→ PROBLEM TO SOLVE
Write out the whole listing exactly as it is written below.
BEGIN COLLECTED DATA
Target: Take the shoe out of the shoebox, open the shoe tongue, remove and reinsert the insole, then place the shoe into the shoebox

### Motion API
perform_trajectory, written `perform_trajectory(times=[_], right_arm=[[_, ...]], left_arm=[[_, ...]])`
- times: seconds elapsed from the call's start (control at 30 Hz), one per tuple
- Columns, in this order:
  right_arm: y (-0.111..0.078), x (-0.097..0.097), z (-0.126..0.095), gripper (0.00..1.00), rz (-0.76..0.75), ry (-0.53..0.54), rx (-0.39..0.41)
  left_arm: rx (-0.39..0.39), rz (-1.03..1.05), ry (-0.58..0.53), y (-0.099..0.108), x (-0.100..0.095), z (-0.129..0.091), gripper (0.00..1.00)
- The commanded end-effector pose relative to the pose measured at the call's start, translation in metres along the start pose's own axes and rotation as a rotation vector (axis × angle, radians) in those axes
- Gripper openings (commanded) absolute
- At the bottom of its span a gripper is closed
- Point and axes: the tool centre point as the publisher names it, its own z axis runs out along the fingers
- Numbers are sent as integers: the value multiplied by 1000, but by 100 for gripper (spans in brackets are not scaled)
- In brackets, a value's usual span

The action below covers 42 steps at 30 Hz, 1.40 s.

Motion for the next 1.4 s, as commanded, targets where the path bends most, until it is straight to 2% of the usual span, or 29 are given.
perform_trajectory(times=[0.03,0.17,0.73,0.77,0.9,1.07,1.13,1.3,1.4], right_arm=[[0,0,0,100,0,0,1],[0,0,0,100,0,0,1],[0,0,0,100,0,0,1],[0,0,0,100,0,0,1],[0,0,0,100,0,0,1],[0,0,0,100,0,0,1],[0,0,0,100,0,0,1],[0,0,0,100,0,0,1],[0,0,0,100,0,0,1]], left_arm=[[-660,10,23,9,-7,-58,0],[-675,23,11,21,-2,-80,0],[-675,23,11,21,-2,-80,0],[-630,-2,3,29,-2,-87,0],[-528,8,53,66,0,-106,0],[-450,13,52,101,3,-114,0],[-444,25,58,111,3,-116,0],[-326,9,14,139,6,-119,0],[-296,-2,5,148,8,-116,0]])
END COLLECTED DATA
→ EXERCISE RESULT
Target: Take the shoe out of the shoebox, open the shoe tongue, remove and reinsert the insole, then place the shoe into the shoebox

### Motion API
perform_trajectory, written `perform_trajectory(times=[_], right_arm=[[_, ...]], left_arm=[[_, ...]])`
- times: seconds elapsed from the call's start (control at 30 Hz), one per tuple
- Columns, in this order:
  right_arm: y (-0.111..0.078), x (-0.097..0.097), z (-0.126..0.095), gripper (0.00..1.00), rz (-0.76..0.75), ry (-0.53..0.54), rx (-0.39..0.41)
  left_arm: rx (-0.39..0.39), rz (-1.03..1.05), ry (-0.58..0.53), y (-0.099..0.108), x (-0.100..0.095), z (-0.129..0.091), gripper (0.00..1.00)
- The commanded end-effector pose relative to the pose measured at the call's start, translation in metres along the start pose's own axes and rotation as a rotation vector (axis × angle, radians) in those axes
- Gripper openings (commanded) absolute
- At the bottom of its span a gripper is closed
- Point and axes: the tool centre point as the publisher names it, its own z axis runs out along the fingers
- Numbers are sent as integers: the value multiplied by 1000, but by 100 for gripper (spans in brackets are not scaled)
- In brackets, a value's usual span

The action below covers 42 steps at 30 Hz, 1.40 s.

Motion for the next 1.4 s, as commanded, targets where the path bends most, until it is straight to 2% of the usual span, or 29 are given.
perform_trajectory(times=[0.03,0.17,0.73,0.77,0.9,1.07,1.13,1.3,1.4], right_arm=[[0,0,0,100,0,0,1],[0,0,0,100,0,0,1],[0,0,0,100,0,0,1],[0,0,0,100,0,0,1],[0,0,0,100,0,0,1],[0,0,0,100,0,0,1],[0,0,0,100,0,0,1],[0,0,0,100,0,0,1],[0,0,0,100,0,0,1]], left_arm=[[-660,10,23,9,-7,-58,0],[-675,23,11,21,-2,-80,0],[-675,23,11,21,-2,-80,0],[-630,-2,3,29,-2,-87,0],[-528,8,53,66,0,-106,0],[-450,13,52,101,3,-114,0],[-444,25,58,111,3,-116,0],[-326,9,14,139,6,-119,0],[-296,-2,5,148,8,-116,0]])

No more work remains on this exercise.